P. ¿Cómo le dio por la observación de aves?

R. Me encanta la naturaleza. Y, veraneando en Tarifa (Cádiz), zona de migración de aves, a través de una colega artista que trabajó en un proyecto sobre pájaros, me empecé a interesar por ellos y quedé fascinada. Me hice pajarera. He estado en muchos sitios para avistarlos: en la albufera de Valencia, en el Tajo, en la Camarga francesa… Nunca miramos hacia arriba, y quizá sea en el cielo donde menos daño hemos causado a la biodiversidad los seres humanos. No sé, creo que, como señalaba también el New York Times, fomentar el pajareo puede generar sensibilidad hacia el medioambiente: es más difícil destruir aquello que se aprecia.

P. Y qué me dice de otra de sus luchas personales, ¿es también optimista al respecto a la igualdad y los techos de cristal de las mujeres en la ciencia?

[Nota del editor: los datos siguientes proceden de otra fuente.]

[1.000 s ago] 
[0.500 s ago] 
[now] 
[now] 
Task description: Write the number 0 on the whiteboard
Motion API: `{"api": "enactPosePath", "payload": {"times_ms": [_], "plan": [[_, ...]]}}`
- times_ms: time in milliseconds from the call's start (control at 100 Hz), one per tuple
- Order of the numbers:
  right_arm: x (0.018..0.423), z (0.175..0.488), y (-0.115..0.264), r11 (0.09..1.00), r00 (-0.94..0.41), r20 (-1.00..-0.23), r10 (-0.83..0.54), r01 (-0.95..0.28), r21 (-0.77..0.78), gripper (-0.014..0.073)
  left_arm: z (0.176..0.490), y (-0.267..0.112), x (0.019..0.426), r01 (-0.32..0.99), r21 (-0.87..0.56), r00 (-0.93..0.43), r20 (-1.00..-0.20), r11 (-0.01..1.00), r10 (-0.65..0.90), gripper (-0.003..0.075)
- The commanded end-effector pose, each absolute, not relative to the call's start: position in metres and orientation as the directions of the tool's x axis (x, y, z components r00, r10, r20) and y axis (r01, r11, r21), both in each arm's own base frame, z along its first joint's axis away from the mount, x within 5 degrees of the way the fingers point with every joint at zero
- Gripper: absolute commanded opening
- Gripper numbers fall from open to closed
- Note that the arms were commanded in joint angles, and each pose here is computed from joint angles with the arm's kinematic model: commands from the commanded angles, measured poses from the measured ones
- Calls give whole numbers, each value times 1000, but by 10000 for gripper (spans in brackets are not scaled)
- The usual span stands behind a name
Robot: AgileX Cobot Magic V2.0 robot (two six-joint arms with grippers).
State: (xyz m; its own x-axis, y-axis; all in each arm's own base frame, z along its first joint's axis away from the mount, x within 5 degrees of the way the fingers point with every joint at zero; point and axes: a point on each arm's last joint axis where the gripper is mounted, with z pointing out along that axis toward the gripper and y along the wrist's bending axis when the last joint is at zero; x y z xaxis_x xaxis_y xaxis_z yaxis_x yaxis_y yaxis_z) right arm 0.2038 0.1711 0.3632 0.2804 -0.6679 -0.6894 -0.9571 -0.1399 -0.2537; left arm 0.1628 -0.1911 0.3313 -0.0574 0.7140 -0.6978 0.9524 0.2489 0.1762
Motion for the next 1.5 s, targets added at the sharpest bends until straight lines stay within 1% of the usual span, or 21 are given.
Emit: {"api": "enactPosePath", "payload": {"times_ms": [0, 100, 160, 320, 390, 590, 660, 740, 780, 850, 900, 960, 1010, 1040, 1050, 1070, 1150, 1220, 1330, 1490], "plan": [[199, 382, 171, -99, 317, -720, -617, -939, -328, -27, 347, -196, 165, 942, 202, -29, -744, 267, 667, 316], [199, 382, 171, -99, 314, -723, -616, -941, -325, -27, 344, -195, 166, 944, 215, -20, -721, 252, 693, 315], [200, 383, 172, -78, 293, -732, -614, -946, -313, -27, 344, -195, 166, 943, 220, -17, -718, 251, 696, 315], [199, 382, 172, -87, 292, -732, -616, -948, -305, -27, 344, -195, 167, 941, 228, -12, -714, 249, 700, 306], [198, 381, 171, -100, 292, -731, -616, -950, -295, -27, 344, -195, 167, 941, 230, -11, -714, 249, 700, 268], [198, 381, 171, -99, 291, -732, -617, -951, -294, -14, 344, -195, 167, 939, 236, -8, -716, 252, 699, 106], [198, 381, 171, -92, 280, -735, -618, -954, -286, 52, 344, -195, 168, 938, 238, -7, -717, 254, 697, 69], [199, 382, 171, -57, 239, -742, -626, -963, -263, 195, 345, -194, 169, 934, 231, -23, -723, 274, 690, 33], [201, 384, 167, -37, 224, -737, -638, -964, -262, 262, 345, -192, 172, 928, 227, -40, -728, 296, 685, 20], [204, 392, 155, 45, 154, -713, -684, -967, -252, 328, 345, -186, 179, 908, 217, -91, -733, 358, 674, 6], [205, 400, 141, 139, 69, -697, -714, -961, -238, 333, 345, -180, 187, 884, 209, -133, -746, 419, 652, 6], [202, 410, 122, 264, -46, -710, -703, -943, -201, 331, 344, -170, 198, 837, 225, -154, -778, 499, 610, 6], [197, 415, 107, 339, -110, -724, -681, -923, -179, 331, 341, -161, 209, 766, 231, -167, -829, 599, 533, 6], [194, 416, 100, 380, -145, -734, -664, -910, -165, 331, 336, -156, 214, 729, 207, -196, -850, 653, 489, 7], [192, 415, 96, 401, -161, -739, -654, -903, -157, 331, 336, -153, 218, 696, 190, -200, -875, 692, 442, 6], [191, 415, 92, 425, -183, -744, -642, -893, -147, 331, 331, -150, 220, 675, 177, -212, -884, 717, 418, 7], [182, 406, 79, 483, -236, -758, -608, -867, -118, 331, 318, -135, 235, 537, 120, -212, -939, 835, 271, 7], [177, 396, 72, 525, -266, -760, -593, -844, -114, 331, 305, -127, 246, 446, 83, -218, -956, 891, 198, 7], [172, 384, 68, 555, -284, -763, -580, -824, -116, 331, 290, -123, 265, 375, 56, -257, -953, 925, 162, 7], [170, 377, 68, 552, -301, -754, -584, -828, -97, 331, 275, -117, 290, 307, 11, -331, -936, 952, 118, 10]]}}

R. En el CNIO tenemos desde 2012 una oficina de la mujer. Hemos hecho cambios estructurales importantes. Por ejemplo, una jornada de entrada y salida flexible. Antes no era así, la jornada era partida y complicaba a quienes estaban al cuidado de niños o mayores. Eso ha desaparecido. También implementamos el teletrabajo, cofinanciamos la guardería y son impensables las reuniones pasadas las cinco de la tarde. Toda una serie de políticas destinadas no solo a poder conciliar: a que puedan hacer lo que quieran, en el fondo. Porque, ¿acaso no se trata de eso? Todos necesitamos tiempo que emplear en lo que verdaderamente deseamos para ser felices.